More than six years after winning approval, obesity drug Belviq has shown it’s heart-safe. But whether that claim can jump-start sales in an ice-cold market remains to be seen.
In a 12,000-patient cardiovascular outcomes study—the largest to date for a weight-loss drug, owner Eisai said—Belviq showed it didn’t increase the combined incidence of heart attack, stroke and CV death in obese patients.
And while it didn’t prove superior to placebo in preventing those events plus a handful of others, it showed it was non-inferior in that department, too.
The results make Belviq the first and only product approved for chronic weight management to demonstrate heart safety in an outcomes trial, despite the fact that outcomes trials are part of the FDA's postmarketing requirement for obesity drugmakers. And that means Eisai will be the only maker of obesity drugs able to talk up heart safety as a competitive edge.
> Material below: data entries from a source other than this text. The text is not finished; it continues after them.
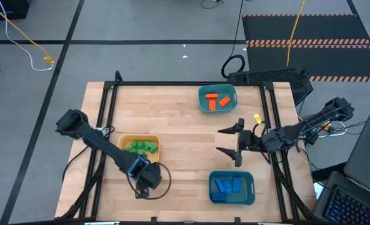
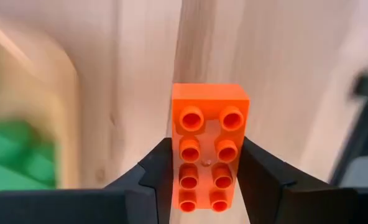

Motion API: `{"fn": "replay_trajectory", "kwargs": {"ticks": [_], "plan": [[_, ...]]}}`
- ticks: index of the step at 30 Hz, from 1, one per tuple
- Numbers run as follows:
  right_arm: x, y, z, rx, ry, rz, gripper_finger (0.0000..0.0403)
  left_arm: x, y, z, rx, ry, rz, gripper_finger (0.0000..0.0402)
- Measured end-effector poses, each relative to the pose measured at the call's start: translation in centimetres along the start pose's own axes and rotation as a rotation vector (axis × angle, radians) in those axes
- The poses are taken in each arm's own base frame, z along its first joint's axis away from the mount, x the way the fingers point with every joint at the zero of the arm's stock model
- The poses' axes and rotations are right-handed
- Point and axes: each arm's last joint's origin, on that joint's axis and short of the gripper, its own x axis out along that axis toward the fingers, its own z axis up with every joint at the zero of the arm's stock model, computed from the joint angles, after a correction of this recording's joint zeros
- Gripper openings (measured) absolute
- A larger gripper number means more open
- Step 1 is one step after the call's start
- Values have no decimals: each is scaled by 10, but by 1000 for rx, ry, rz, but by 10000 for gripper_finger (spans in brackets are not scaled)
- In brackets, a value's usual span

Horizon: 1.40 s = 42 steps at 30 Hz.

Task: Sort & place blocks by color
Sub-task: Put the orange game piece into the green bin

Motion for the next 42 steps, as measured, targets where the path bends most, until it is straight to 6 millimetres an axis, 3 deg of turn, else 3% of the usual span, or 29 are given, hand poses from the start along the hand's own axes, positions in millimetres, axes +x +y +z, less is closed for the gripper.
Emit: {"fn": "replay_trajectory", "kwargs": {"ticks": [7,12,17,23,38,42], "plan": [[10,12,4,-41,-93,166,318,-68,-6,39,109,-303,93,136],[23,21,5,-74,-201,188,318,-93,11,65,131,-459,188,136],[37,29,0,-148,-295,219,318,-103,30,88,172,-576,200,136],[52,29,-9,-173,-331,215,318,-115,38,107,245,-735,202,139],[79,11,-24,-78,-311,241,318,-130,43,125,350,-916,166,142],[82,11,-28,-91,-300,237,318,-126,46,131,343,-916,170,142]]}}
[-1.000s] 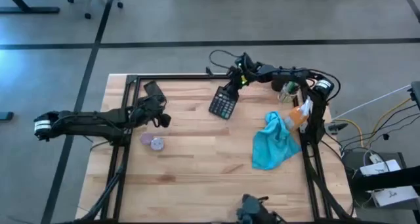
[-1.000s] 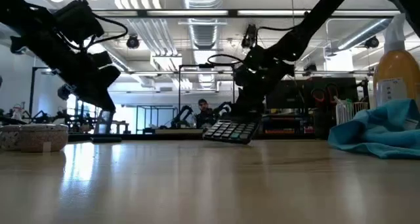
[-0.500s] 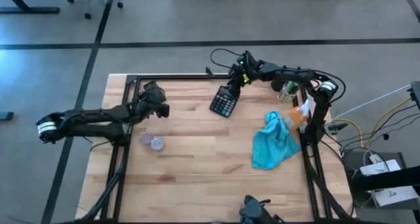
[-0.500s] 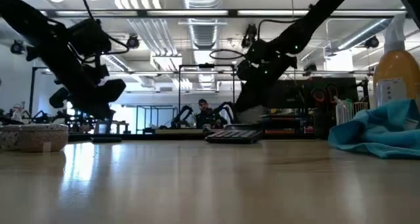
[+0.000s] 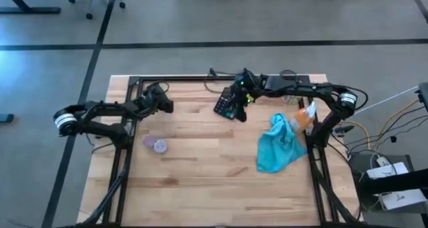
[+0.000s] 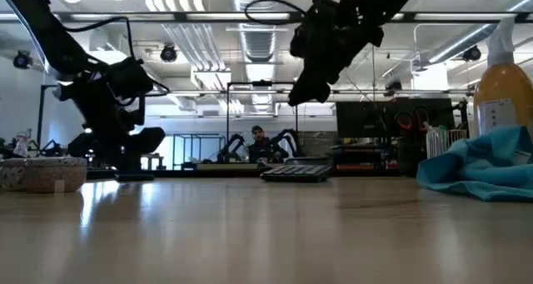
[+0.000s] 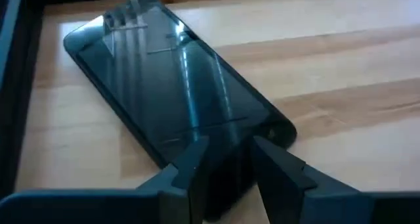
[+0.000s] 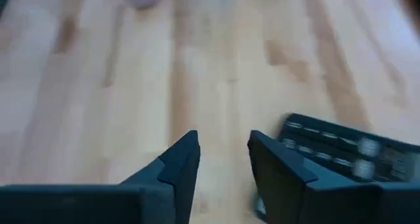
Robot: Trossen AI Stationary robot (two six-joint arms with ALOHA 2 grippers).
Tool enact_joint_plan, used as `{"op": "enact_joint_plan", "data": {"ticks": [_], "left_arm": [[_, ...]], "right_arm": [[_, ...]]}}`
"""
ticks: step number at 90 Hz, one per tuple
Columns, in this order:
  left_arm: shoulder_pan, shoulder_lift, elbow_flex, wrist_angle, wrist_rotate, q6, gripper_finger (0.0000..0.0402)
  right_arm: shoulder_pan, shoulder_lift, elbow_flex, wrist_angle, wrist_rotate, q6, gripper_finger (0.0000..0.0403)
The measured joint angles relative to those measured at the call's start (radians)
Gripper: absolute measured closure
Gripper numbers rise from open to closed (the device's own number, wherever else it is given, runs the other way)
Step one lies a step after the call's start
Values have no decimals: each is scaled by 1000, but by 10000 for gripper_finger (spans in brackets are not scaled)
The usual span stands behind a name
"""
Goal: Apply microfiber cloth
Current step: Spray the front and back of the cellphone using the spray bottle
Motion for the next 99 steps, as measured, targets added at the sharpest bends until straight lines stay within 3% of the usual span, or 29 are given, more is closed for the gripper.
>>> {"op": "enact_joint_plan", "data": {"ticks": [7,19,33,50,65,81,99], "left_arm": [[-10,27,3,28,52,32,307],[-72,49,4,39,280,52,313],[-243,62,4,65,419,81,322],[-524,54,-1,203,431,94,327],[-729,2,35,215,433,91,323],[-819,-57,96,87,329,59,311],[-827,-60,123,-5,281,74,293]], "right_arm": [[48,0,-1,0,42,-5,298],[111,0,-1,8,121,-24,314],[162,0,-18,12,157,-25,332],[266,13,-109,121,248,4,350],[368,34,-205,317,319,84,348],[454,94,-233,433,398,136,318],[512,134,-214,383,493,180,284]]}}
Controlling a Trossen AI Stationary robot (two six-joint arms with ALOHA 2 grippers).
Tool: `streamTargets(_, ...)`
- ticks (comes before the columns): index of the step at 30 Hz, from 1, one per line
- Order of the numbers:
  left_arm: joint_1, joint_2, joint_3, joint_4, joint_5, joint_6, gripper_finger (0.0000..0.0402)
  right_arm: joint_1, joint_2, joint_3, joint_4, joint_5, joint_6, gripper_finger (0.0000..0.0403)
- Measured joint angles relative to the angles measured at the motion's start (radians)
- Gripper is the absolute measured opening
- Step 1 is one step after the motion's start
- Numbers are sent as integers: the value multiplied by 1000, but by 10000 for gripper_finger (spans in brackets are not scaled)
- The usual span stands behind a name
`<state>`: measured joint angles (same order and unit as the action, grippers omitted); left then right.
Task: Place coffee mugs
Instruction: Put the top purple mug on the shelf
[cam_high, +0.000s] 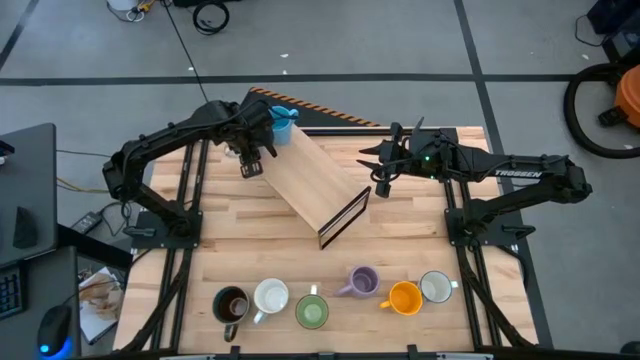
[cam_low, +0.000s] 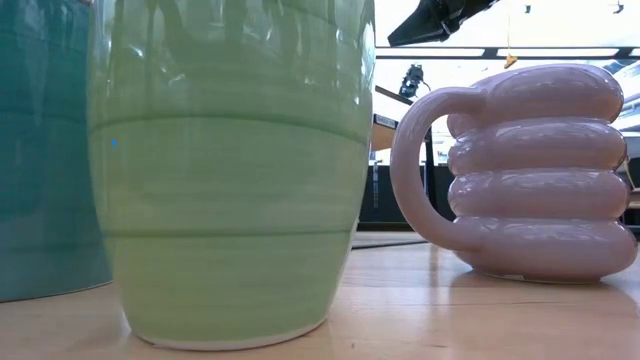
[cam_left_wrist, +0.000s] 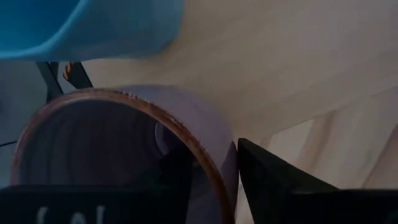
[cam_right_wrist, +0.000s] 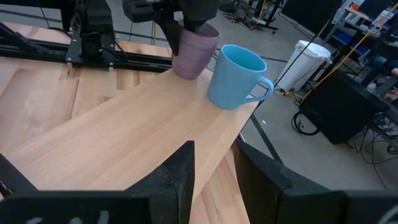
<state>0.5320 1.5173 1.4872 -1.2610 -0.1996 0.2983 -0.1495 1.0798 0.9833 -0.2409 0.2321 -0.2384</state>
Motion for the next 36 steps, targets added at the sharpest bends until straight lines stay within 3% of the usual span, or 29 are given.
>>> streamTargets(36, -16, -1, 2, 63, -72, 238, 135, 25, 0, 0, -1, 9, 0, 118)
It also means Eisai is the only obesity drugmaker that no longer has to worry a failed outcomes study could compromise its drug's approval status.
So why haven’t Belviq’s rivals, Vivus’ Qsymia and Nalpropion’s Contrave, gone through trials of their own? It’s simple: Money. Over the last five years, obesity drugs have failed to gain traction, leaving their makers empty-handed when it comes to funding studies with estimated costs of about $200 million.
It wasn’t always that way—at least with Contrave. Creator Orexigen, which agreed to sell Contrave to Pernix-owned Nalpropion in April, started two outcomes studies, only to end up nixing both. The first time around, it disclosed data on the still-in-progress trial, spoiling the study and seriously denting a relationship with copromoter Takeda. The Japanese drugmaker eventually walked, and Orexigen scrapped a second study in favor of soldiering on without its partner.
Vivus, though—whose decision to market Qsymia without a Big Pharma partner spurred a proxy brawl in 2013—just hasn’t had the cash. Through multiple rounds of layoffs, it’s promised investors it would work with the FDA to scale down the study requirements, and it’s already held “several meetings” with the agency to “discuss alternative stragies … for obtaining outcomes data,” it said in a May financial filing. So far, though, those haven’t amounted to much—and even if the FDA “were to determine that a CVOT is no longer necessary, there would be no assurance that the EMA would reach the same conclusion,” Vivus cautioned in the same filing.
Belviq’s maker Arena, meanwhile, went running for the exits early last year, handing off the product to marketing partner Eisai for $23 million in cash payments, as well as what it estimated would be more than $80 million in cost savings. But the drug hasn't exactly soared since then; it brought in just $3.6 million in Eisai's fiscal 2017, which ended this March.
Stiffer competition could be on the way from Novo Nordisk, too. The Danish drugmaker is doubling down on a largely untapped obesity market, and it has the funds to do it. In November, it said it would seek approvals for already marketed Saxenda in additional countries, and it’s developing GLP-1 drug semaglutide for weight loss, too.